Madrid, 22 mai. Cinq toros de El Ventorrillo et un de Valdefresno. Curro Díaz, Morenito de Aranda et David Mora. Au fond, le toreo est une question de pourcentages. Combien met le torero et combien met le toro. Les bons toreros sont généreux, ils misent davantage que les toros. Et les mauvais toreros, même si ce sont de bons artistes, ont toujours besoin d’un toro qui se donne davantage. Mais avec la corrida de El Ventorrillo l’équation n’était pas si claire. Il y eut des toros infâmes, comme le premier, où Curro Díaz misa 95 et le toro 5, et il y en eut un autre déconcertant, le quatrième, perfide pendant les deux premiers tiers et qui devint obéissant au milieu de la seconde faena, grâce au torero de Linares, qui alors s’ennuya, ce qu’on peut comprendre vu les bestiaux qu’il a eu à affronter à Madrid. Il y eut aussi des toros qui égalisèrent avec leur matador, comme les troisième et sixième qui échurent à David Mora. Le Madrilène aurait dû triompher, mais il toréa laidement avec la muleta. Et il y eut deux toros qui misèrent beaucoup, le second et le cinquième, surtout ce dernier de Valdefresno, brave et avec de la classe, Mais Morenito de Aranda, avec le tempo accéléré et le trait bref, les rendit plus violents et réduisit leurs charges.

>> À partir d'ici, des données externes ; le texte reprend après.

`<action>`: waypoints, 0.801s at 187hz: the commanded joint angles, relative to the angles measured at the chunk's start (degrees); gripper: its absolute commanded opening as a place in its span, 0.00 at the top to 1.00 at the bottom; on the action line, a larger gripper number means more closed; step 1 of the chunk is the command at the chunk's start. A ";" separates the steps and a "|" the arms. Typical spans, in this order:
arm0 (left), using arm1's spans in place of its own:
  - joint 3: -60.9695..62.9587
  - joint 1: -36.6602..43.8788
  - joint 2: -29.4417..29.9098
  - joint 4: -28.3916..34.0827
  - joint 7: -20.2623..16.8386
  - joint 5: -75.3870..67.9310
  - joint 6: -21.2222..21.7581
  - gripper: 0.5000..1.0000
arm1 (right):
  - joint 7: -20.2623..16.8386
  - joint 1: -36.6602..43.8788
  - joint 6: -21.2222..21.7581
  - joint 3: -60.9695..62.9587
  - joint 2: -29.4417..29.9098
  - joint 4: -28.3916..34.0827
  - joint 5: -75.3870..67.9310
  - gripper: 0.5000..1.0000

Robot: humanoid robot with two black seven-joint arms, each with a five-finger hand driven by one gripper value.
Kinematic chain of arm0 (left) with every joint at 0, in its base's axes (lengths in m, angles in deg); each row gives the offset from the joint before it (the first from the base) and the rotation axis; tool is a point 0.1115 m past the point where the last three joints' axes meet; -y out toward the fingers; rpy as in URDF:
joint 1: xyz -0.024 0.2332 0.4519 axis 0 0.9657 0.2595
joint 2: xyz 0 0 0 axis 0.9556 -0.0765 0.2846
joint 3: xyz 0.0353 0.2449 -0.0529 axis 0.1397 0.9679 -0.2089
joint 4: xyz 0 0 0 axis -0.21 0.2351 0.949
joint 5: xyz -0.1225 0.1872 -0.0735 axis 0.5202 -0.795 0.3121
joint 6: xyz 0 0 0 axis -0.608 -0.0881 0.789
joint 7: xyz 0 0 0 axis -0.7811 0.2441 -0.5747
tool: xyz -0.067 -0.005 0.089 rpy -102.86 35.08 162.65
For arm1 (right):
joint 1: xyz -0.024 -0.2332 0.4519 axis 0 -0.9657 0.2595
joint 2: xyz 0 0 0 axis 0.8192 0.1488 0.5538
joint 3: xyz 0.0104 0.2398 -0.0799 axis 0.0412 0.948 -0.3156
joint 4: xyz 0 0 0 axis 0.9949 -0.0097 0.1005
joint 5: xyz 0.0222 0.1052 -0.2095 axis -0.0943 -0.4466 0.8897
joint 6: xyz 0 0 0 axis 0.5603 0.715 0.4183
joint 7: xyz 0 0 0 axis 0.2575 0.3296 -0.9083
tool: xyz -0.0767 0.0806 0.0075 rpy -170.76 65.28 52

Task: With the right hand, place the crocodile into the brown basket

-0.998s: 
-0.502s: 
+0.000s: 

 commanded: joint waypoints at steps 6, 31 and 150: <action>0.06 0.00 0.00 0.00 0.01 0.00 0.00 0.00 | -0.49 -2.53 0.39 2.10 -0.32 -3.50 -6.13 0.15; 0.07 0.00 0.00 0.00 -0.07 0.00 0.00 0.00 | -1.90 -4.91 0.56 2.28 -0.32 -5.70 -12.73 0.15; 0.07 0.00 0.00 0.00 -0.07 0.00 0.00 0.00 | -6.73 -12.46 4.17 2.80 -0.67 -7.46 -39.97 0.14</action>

Le public mesura avec exactitude ce que misaient les toreros et les toros. Mais il n’en fit pas de même pour la pique. On a assez bien piqué, les chevaux se sont bien déplacés, ils ont avancé leurs poitrines avant le contact avec leurs opposants qui se firent à l’étrier, on a utilisé la main gauche avec dextérité et si certaines piques ne furent pas bien placées, l’explication en est plutôt des écarts à  la fin de leurs charges de la part des toros. Malgré tout, on a toujours sifflé les picadors et on les injuriait en disant qu’ils étaient mauvais quand ils sortaient de la piste. Personnellement, le seul reproche que je puisse leur faire c’est qu’ils n’aient pas davantage châtié les toros. Ce que requéraient, cette fois-ci, leur force et leur manque de classe. De sorte qu’un autre pourcentage n’a pas été le bon, celui du châtiment à la pique.

La tauromachie est une question de pourcentages. Et quand cela s’équilibre, surgit le toreo.